Movies and TV are for entertainment but sometimes the characters that are portrayed as the norm become the measuring stick by which many people determine their adequacy and at times even define themselves by. This goes for men too, but since I’m a woman I’m coming from that perspective.
Are the women who are held high for all to see a good representation of most women? Do women mostly relate to the characters portrayed during their own generation? And would that be different if stereotypes—a form of laziness—didn’t somehow become the rule much of the time? Obviously the media is not the only influence on the culture—but expectations and stories do shape the collective opinion.
My mom grew up in the 1950s. But she didn’t give a flying flapjack for domesticity. She’s an intellectual and a tomboy. However, she did raise eight children (six of whom are female) and did just fine. But I sometimes wonder if, because of the period she was raised in, she didn’t sometimes feel misunderstood or somehow a little bit out of step with the “norm”.
These days there are a mix of female character types portrayed. The single mom, the career woman, the tough chick, the party animal, high maintenance spoiled diva, the woman who can hold her own in the men’s locker room, etc.

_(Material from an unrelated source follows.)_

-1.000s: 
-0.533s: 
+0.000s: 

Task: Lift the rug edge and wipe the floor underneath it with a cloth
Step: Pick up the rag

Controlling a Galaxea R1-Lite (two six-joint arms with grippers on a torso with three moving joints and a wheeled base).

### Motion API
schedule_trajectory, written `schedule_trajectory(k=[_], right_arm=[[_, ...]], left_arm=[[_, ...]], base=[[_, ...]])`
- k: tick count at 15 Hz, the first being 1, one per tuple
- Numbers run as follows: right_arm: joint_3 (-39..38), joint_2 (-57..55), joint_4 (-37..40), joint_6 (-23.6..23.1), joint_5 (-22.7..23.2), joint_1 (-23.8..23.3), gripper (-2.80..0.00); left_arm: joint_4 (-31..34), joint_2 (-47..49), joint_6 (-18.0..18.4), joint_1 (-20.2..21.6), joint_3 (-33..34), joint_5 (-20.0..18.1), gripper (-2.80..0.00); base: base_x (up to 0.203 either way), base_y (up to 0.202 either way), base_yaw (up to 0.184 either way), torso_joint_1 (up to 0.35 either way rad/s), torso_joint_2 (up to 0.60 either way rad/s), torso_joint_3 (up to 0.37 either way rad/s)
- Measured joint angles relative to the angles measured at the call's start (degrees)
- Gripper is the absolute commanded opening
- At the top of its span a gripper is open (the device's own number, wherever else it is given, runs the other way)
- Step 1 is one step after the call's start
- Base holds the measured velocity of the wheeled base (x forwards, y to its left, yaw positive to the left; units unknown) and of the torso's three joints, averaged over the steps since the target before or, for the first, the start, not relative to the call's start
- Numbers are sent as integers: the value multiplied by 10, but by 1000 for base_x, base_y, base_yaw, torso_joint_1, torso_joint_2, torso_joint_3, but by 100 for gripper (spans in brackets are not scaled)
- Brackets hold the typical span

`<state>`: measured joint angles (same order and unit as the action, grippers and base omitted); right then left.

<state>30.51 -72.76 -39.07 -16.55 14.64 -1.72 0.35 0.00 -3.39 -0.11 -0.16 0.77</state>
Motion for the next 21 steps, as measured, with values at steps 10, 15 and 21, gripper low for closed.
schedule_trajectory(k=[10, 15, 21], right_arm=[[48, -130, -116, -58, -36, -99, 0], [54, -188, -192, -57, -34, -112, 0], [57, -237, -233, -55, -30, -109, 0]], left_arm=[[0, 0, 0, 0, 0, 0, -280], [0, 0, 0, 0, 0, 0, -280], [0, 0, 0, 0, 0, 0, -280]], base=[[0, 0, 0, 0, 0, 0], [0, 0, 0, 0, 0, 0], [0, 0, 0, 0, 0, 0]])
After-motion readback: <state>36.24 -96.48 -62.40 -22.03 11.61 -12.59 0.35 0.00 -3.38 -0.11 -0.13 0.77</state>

The “traditional homemaker” seems a bit lost in all of this diversity–which will make some women feel marginalized and others feel relieved.
It would be great if the pendulum didn’t always have to swing to extremes. It’s okay to be strong and independent as a woman. And it’s not pathetic to be a woman who thrives in a home and family environment. Truth is, most women are a combination of these things.
I admit, I love that feeling of a freshly scrubbed house, and the aroma of something yummy I’ve made in the kitchen. And being a mom is the coolest thing ever. But I also love my career and friends. I like to sometimes dress up and feel pretty and I also want to go without makeup and get sweaty kicking trash at the dojo. Maybe I don’t fit into a stereotype. Who really does?
So, if you aren’t like Alley McBeal (remember her?) and Wonder Woman or if you don’t have a Pinterest perfect home worthy of Martha Stewart just remember– as a woman you can be either or both—or something else and that’s okay. Be you—not a character fed to you by the media. Find your strengths, and live happy. No matter what the movies say there are millions like you and even more who are different than you. Variety is the spice of life—in or out of the kitchen, ladies.